> [WHAT TO DO]: Only the lines from the top of the material through the line containing "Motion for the" should be restated, each one exactly.

%%

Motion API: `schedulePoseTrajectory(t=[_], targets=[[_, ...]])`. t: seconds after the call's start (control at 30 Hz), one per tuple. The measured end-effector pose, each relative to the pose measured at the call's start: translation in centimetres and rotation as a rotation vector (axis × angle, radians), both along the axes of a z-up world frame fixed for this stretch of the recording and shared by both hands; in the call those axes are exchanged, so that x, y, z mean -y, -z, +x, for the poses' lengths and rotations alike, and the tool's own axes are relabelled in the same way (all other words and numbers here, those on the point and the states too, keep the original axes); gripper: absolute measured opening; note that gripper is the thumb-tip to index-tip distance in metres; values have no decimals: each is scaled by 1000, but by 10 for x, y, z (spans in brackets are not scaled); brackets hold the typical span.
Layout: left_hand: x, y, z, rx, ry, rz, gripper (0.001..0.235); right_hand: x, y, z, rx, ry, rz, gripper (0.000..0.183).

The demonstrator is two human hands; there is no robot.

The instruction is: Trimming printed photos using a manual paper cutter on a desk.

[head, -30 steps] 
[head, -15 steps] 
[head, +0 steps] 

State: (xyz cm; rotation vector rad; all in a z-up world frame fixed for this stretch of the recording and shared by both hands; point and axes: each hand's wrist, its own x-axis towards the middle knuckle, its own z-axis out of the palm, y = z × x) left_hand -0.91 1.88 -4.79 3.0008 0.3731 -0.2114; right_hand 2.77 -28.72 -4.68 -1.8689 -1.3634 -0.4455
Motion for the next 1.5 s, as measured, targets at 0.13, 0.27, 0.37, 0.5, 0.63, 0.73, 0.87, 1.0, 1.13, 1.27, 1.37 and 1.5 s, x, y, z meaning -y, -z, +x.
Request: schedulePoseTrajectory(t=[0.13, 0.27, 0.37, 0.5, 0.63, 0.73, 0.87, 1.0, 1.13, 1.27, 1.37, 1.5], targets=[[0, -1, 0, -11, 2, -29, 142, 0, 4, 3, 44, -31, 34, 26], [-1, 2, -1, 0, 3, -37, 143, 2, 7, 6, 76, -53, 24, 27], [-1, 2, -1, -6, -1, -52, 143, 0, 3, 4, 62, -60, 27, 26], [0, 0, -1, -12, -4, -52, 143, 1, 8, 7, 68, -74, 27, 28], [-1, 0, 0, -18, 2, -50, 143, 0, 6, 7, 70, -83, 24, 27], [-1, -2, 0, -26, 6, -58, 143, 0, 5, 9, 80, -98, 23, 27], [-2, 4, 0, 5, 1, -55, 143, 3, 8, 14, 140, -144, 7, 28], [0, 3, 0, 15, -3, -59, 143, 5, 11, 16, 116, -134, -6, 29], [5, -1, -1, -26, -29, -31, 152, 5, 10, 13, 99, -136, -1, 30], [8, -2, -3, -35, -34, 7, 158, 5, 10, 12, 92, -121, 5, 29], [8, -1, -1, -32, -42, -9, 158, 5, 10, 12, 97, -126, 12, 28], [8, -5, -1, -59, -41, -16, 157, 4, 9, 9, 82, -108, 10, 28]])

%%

> [EXERCISE ANSWER]:
Motion API: `schedulePoseTrajectory(t=[_], targets=[[_, ...]])`. t: seconds after the call's start (control at 30 Hz), one per tuple. The measured end-effector pose, each relative to the pose measured at the call's start: translation in centimetres and rotation as a rotation vector (axis × angle, radians), both along the axes of a z-up world frame fixed for this stretch of the recording and shared by both hands; in the call those axes are exchanged, so that x, y, z mean -y, -z, +x, for the poses' lengths and rotations alike, and the tool's own axes are relabelled in the same way (all other words and numbers here, those on the point and the states too, keep the original axes); gripper: absolute measured opening; note that gripper is the thumb-tip to index-tip distance in metres; values have no decimals: each is scaled by 1000, but by 10 for x, y, z (spans in brackets are not scaled); brackets hold the typical span.
Layout: left_hand: x, y, z, rx, ry, rz, gripper (0.001..0.235); right_hand: x, y, z, rx, ry, rz, gripper (0.000..0.183).

The demonstrator is two human hands; there is no robot.

The instruction is: Trimming printed photos using a manual paper cutter on a desk.

[head, -30 steps] 
[head, -15 steps] 
[head, +0 steps] 

State: (xyz cm; rotation vector rad; all in a z-up world frame fixed for this stretch of the recording and shared by both hands; point and axes: each hand's wrist, its own x-axis towards the middle knuckle, its own z-axis out of the palm, y = z × x) left_hand -0.91 1.88 -4.79 3.0008 0.3731 -0.2114; right_hand 2.77 -28.72 -4.68 -1.8689 -1.3634 -0.4455
Motion for the next 1.5 s, as measured, targets at 0.13, 0.27, 0.37, 0.5, 0.63, 0.73, 0.87, 1.0, 1.13, 1.27, 1.37 and 1.5 s, x, y, z meaning -y, -z, +x.

No more output remains.